Thanks! (Now I'd better go learn webworkers.)

justinlee03:11:27

thankfully not too hard. you just have to pass messages.

Eric Evans04:11:28

That's good. Favorite reference/example in cljs/reagent? Or should I read up the javascript stuff?

justinlee04:11:51

you’ll be using js interop

justinlee04:11:26

there might be a library, but i’d just do it using interop and follow a standard api reference like mdn

justinlee04:11:39

it’s going to be completely independent of reagent

Eric Evans04:11:42

Thanks very much again for your help! Knowing which thing I need to learn is sometimes really the key.

👍 4
Eric Evans23:11:48

Ok, now I've read up on web workers, and I think if I were writing this thing in Javascript I'd be good to go.
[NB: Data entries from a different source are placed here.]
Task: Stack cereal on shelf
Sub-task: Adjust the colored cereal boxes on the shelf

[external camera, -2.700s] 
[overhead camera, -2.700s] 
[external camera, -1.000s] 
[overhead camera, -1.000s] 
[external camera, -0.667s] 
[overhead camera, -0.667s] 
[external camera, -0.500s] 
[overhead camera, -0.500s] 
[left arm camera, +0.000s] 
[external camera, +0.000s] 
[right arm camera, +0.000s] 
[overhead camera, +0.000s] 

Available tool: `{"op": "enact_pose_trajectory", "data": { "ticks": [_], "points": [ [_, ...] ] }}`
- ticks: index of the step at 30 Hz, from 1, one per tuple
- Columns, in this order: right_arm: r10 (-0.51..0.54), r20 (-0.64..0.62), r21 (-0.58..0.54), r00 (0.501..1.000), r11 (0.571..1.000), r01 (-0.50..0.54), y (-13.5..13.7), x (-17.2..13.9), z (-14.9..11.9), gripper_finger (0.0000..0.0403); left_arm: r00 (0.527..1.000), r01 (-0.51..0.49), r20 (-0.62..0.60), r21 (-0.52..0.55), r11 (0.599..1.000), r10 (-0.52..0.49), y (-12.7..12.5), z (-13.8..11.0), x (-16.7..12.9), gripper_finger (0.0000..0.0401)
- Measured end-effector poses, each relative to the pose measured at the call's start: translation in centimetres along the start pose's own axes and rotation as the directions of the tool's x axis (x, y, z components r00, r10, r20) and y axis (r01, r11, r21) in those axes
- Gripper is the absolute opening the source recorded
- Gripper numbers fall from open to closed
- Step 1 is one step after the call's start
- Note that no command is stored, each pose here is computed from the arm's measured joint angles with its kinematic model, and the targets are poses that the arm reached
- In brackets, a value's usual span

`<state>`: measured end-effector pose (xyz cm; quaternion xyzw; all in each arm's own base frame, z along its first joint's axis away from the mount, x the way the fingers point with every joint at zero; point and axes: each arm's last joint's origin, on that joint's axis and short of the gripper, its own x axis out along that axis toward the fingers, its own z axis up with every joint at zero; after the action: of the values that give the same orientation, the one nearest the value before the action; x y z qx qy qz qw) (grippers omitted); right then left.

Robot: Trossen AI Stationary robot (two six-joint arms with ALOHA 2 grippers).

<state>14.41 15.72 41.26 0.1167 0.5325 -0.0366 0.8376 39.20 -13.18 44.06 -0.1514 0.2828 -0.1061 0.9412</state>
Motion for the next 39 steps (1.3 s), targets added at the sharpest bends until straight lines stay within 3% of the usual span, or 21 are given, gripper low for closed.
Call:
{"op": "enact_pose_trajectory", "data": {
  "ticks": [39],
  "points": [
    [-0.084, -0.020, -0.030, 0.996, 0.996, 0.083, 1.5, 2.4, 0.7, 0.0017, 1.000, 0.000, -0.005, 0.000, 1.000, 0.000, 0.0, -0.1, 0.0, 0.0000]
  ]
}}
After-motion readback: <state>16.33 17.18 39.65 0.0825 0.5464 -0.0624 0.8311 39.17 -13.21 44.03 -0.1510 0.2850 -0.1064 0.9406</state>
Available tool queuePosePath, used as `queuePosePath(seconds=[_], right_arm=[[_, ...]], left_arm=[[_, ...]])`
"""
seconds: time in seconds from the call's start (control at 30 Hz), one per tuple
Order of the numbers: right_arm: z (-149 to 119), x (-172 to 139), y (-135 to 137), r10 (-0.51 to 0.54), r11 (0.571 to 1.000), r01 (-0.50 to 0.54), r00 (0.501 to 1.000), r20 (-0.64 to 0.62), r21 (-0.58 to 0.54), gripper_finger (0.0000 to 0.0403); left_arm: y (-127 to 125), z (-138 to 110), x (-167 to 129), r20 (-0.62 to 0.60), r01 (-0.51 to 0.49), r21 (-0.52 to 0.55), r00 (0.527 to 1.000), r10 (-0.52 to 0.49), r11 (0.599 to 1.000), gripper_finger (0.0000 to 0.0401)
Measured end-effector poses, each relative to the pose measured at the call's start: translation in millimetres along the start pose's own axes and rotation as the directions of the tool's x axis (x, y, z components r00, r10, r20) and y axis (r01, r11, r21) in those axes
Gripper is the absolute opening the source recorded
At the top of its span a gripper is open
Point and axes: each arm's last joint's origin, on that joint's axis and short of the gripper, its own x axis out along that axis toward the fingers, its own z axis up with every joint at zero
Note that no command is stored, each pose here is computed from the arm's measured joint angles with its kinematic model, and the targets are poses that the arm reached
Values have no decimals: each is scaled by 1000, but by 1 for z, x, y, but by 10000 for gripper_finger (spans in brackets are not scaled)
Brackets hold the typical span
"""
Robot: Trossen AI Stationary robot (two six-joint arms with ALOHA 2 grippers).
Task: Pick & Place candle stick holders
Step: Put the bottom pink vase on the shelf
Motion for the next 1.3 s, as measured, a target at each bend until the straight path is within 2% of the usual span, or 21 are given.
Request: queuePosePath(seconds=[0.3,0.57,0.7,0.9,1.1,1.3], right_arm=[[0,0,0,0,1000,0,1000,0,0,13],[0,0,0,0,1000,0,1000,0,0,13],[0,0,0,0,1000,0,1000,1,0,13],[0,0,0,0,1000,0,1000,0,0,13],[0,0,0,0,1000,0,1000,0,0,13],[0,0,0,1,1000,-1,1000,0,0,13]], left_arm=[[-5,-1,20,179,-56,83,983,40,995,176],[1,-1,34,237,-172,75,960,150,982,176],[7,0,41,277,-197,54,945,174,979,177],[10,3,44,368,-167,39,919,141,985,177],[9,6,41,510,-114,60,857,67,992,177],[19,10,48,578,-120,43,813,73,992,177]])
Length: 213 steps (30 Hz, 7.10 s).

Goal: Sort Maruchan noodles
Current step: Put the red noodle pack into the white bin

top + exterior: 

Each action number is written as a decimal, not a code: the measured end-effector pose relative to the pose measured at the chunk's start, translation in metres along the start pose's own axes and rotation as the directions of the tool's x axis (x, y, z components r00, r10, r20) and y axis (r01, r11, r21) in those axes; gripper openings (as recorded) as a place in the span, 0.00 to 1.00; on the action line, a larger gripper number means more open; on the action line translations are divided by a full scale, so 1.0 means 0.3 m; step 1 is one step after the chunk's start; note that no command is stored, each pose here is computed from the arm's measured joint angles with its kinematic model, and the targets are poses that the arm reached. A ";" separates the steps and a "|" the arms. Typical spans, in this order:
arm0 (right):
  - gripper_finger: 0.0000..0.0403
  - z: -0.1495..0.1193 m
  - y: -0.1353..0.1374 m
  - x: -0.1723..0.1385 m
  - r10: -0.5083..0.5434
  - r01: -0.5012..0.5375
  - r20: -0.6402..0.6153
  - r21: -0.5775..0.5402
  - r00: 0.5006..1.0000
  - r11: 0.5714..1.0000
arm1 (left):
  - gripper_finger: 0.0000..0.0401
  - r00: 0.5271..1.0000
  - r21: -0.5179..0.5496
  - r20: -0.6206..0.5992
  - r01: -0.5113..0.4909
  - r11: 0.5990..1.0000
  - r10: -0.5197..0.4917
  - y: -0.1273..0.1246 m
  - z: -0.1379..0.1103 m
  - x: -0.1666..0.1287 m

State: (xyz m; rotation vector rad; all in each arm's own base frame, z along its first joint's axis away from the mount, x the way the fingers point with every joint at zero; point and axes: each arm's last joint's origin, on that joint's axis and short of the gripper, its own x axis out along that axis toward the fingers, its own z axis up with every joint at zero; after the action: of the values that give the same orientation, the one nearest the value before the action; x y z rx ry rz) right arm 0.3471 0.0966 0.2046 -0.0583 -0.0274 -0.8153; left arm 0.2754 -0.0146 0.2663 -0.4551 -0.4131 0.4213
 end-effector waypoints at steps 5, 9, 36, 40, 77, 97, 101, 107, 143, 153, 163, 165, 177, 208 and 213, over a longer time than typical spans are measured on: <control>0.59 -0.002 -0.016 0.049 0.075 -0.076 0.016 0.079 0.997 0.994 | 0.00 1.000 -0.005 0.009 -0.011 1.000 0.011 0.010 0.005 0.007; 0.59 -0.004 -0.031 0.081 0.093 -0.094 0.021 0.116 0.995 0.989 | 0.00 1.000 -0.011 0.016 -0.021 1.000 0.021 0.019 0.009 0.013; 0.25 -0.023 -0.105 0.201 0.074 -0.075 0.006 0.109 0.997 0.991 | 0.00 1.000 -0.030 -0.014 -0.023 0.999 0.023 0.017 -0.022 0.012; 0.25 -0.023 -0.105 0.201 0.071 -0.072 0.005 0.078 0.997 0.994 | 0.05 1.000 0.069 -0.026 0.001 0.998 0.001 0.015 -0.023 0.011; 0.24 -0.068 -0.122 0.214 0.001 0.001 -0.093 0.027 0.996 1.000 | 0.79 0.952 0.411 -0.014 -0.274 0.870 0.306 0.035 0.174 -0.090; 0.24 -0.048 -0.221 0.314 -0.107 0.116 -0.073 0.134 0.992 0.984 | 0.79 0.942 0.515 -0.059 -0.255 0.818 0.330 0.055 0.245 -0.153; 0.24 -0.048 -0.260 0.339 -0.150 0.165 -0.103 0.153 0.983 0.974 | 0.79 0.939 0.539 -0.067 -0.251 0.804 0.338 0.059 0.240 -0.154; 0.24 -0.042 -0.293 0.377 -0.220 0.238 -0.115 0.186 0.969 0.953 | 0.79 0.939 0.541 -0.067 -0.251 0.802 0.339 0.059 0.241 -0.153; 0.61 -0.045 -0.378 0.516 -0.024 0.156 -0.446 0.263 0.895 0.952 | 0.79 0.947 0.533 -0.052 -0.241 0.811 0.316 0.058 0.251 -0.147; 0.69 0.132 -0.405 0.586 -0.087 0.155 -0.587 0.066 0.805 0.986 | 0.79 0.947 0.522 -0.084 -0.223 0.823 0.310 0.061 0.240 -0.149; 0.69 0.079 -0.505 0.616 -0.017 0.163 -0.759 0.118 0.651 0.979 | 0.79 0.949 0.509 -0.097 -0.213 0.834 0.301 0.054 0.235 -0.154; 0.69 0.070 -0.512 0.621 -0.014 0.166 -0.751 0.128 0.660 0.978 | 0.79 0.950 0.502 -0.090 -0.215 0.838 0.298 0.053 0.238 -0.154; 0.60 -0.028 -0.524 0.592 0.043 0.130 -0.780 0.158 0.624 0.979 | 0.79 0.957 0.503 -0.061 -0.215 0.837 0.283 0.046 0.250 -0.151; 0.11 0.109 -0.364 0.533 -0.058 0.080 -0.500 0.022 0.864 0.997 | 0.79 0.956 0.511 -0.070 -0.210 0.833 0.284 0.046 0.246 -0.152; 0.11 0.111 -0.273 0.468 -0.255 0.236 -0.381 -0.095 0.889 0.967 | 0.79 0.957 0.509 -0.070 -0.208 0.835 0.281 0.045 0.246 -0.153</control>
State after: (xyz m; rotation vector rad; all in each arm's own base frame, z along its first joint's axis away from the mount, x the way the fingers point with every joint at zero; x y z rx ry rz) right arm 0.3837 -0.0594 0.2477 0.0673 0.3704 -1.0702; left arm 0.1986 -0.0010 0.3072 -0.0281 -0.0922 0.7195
And Javascript interop in Clojurescript is fine, but I'm a bit stuck.

Eric Evans23:11:01

The webworker has to be in its own .js file, so it has to be built separately somehow and referenced. I've found all sorts of discussion of including a :webworker target in a lein build, but I can't find an actual document or an example.

Eric Evans23:11:33

Given that I want the web worker to execute a function written in clojurescript and kick it off from within a clojurescript function (from reagent), I'd rather not have to somehow build it separately and treat it as an external javascript library. I must be missing something?

Eric Evans23:11:34

Feel free to just point me to the document or example, if there is one. It seems to be a very recent feature. Thanks for the help!

justinlee21:11:56

You will have to do some build-tool shenanigans to get it to build to a separate file. I can’t help because (1) I don’t use lein, and (2) I’ve never done a webworker in cljs before. sorry 😞

justinlee21:11:03

probably checkout #leiningen

Eric Evans04:11:05

Thanks for the reply. I'll keep looking, but there doesn't seem to be anything clear about how to do it. BTW, it isn't that I want separate files. But it seems like that's how webworkers have to be, no?

Eric Evans04:11:17

Anyhow, I suppose this probably doesn't really go in the reagent discussion at this point. After I dig around a little more, I may post another question in #clojurescript or someplace related to leiningen. And I do appreciate your pointers.

romdoq10:11:38

Thanks for the advice yesterday. I got my on-element drop handler working using reagent.core/create-class, and an atom for the ref.